Maybe it’s time to just bite the bullet and dive in! From what I see, Amazon has just moved the ebook ball pretty far downfield. Maybe it’s time to go to the stadium and root for the team.
November 20th, 2007 at 8:07 am
Bryan: I certainly agree that looks are just one detail. More troublesome is the proprietary approach and various gotcha charges. THAT is why old-time e-book people are bashing the Kindle. They remember the Gemstar fiasco. I think the Kindle will do better since Amazon controls so much content, but something is still terribly, terribly wrong when we think the world is moving to raze the Tower of eBabel and then Amazon pops up with yet another proprietary format. - David
November 20th, 2007 at 11:58 am
One of the bloggers at ZDNet has had a Kindle for a few weeks to play with — he also claims the thing “looks a lot better in person than it does in the photos.”
As far as the looks go, for most users I would expect that they would soon not notice the device at all, and see only what is displayed in the screen. But looks do matter when other people, non-users, see you with your Kindle. “Hey dude, what’s with the funny-looking thing?” as opposed to “Hey man that thing looks so cool — where can I get one?”
And of course most of us will only get to preview a Kindle via these same photographs. Amazon would be well-advised to get some pretty-catalog photographers to shoot really beautiful product shots of the thing to send out.
As for the touch-screen, Kindle no got: instead using the ‘Select Wheel’ you navigate up and down by line, or from link to link, then press the wheel to click. This is the impression I got from reading the Kindle User’s Guide.
November 20th, 2007 at 7:59 pm
More troublesome is the proprietary approach and various gotcha charges.
I’m not quite sure I understand why you hawk the IDPF so much; maybe it would be good to do an article about the advantages it brings to the reader. A universal standard is far from appearing, and mobi/plucker/azw/etc could become that well-used standard just as easily as IDPF could. Who (if anyone) is publishing content or reader hardware/software for this “industry standard” today?

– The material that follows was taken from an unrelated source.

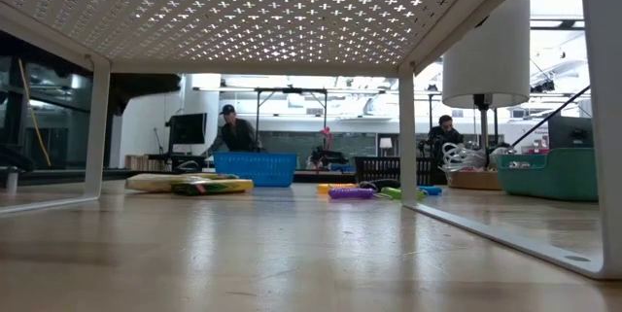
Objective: Pick & Place Office Desk Supplies
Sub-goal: Put the top crayon box into the blue bin
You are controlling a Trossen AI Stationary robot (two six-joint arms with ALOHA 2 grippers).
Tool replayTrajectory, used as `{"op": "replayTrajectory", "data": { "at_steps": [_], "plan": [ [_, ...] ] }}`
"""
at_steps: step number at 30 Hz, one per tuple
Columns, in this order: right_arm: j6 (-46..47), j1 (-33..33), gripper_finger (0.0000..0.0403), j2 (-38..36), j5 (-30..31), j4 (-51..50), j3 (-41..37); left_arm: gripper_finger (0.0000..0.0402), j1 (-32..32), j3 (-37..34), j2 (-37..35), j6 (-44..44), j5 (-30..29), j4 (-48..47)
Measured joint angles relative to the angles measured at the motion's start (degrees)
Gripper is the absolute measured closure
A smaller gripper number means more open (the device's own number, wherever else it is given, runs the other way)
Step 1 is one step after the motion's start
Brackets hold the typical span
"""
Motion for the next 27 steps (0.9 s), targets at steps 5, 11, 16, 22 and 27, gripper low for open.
{"op": "replayTrajectory", "data": {
  "at_steps": [5, 11, 16, 22, 27],
  "plan": [
    [0.0, 0.0, 0.0328, 0.0, 0.0, 0.0, 0.0, 0.0306, 2.0, 2.7, 3.0, -3.9, 0.0, -2.8],
    [0.0, 0.0, 0.0328, 0.0, 0.0, 0.0, 0.0, 0.0307, 3.5, 5.3, 9.7, -5.2, 0.2, -2.8],
    [0.0, 0.0, 0.0328, 0.0, 0.0, 0.0, 0.0, 0.0307, 3.5, 9.5, 16.5, -9.9, 2.9, -5.6],
    [0.0, 0.0, 0.0328, 0.0, 0.0, 0.0, 0.0, 0.0307, 3.5, 16.0, 24.5, -12.6, 3.0, -13.1],
    [0.0, 0.0, 0.0328, 0.0, 0.0, 0.0, 0.0, 0.0307, 2.4, 20.4, 29.1, -12.0, 3.1, -16.2]
  ]
}}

And what gotcha charges are you talking about? There’s the 10-cent translation charge, which can be avoided by not wirelessly emailing the translated content to the Kindle. There’s the 99-cent blog subscription charge (I haven’t figured out whether it is monthly or eternal), which can be avoided by using the builtin web browser. Both of these are basically ‘pay for the convenience of having it pushed to my Kindle’, and I don’t perceive this as a gotcha. What other gotchas did you have in mind?
November 20th, 2007 at 8:00 pm
The Zundle is most obviously not ugly; except it is not brown.
November 24th, 2007 at 8:28 am
[...] Huh? The Kindle e-reader ISN’T ugly? So says Steve Levy, author of Newsweek puff piece—in respon… by David Rothman at Teleread [...]
October 11th, 2008 at 12:38 am
[...] at PaidContent.org The Future of Reading by Steven Levy at Newsweek (November 26th edition) Huh? The Kindle e-reader ISN’T ugly? So says Steve Levy, author of Newsweek puff piece—in respon… by David Rothman at Teleread Kindle eBook Pricing by Joe Wikert at Publishing 2020 Blog Kindle [...]
December 29th, 2008 at 12:50 am
I’ve never thought it was ugly and never understood what people thought was so hideous. It almost seems like everyone is just echoing some early adopter reviews. This is coming from someone who has only seen the photos, which are supposed to be worse than seeing the kindle in person. To each her own!